The correspondence of Sergei Prokaznin with his mother, Natalie de Prokaznik, testifies to how insightful women are, who can correctly instruct their sons and positively be intelligent. Roaming with his regiment, Sergei Prokaznin, in his spare time from exercises, has the pleasure of falling in love and dragging, and even having a third older lady on sight, a widow who shows remarkable interest in him. A thin observer and psychologist, a mother, not without knowledge of female nature, instructs her son in his heartfelt politics, telling something about his French lovers. She doesn’t particularly like her son’s intention without long conversations to “make“ Fuck! ”And end it once and for all.” The salon of a true secular woman is not an arena or a refuge for miserable pleasures. The correspondence between her son and mother could have continued for a very long time if she had not been stopped by a short letter from Semyon Prokaznin, in which he reports that he has read all the letters of his son, from which he learned that his son is “committed to adultery,” like his mother who fled to Paris with a Frenchman, and therefore if he wants to somehow save his father’s disposition, then let him return to his parental estate and begin to feed the pigs.
The story of Maria Petrovna Promptova, the cousin of Mashenka, allows us to make a sad conclusion that marriages of young girls with elderly slow-witted husbands do not benefit them. From smart and pretty, friendly and interested, they turn into prudent and sleepy-patriarchal, closed to good speeches. The stubborn observance of all the Old Testament precepts of the spouse, the assimilation of the passion for hoarding makes the once cheerful cousin Mashenka a monster, mutilating the fate of her own son. The air creature turned into a hypocrite, a hypocrite, a miser.
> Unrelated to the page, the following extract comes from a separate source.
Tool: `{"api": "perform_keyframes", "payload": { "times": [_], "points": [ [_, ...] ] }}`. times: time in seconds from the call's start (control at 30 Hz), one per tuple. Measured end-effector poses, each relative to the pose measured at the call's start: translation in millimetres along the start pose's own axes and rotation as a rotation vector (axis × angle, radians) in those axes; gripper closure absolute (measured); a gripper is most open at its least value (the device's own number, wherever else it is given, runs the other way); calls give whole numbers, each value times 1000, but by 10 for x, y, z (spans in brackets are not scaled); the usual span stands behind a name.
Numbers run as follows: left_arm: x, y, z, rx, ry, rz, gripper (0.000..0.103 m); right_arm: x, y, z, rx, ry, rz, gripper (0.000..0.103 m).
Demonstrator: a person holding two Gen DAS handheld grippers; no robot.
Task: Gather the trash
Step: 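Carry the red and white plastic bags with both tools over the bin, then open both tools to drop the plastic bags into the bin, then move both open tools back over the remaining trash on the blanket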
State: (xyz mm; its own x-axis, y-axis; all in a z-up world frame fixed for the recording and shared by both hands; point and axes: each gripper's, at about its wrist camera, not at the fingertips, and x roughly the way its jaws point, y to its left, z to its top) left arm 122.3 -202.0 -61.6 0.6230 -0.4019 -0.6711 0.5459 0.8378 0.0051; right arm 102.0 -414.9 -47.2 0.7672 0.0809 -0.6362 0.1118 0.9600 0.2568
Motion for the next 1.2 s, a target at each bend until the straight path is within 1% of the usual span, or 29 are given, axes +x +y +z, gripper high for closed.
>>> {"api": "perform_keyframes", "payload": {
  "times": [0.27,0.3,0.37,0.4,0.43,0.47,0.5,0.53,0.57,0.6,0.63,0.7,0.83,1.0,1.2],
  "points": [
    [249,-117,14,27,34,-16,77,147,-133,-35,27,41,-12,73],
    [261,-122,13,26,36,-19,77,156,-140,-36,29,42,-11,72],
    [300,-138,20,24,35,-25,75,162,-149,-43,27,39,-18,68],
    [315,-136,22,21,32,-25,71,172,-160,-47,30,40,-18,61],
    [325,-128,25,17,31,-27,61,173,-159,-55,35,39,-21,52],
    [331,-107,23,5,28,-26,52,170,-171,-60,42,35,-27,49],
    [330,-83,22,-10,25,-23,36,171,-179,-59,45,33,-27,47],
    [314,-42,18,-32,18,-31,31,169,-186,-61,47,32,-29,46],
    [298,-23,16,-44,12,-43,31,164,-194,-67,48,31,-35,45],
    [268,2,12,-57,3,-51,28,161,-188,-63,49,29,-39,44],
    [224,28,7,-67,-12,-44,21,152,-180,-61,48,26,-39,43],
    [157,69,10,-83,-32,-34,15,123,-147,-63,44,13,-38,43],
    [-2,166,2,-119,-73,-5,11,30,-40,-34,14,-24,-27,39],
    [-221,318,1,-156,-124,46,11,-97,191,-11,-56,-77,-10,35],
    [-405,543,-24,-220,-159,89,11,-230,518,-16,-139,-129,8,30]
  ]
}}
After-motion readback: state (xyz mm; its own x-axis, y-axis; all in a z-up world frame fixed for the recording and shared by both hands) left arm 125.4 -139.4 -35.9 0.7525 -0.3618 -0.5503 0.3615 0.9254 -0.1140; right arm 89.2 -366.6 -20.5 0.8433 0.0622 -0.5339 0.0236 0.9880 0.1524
In search of the ideal and the opportunity to lay the foundations of a new “careless Russian life”, it would be good for fellow citizens to have a clear idea of the state and why it is needed at all. “To the question: what is a state? Some mix it with the fatherland, others with the law, others with the treasury, fourth, the vast majority with the authorities. ” Public feelings are often absent, everyone is busy observing their own interests, their own benefits, so other suppliers can put on boots with cardboard soles, keep them starving and send them with a mediocre boss to where there will be no return. There is a lot of noise in conversations about serving the fatherland, but in reality patriotism turns into a rude betrayal, and those responsible for it are transferred to another job. The people are a child, kind, smart, but to deceive him, to circle around a finger is worthless. Russia is overflowing with “well-meaning” officials who are undermining its forces and assets.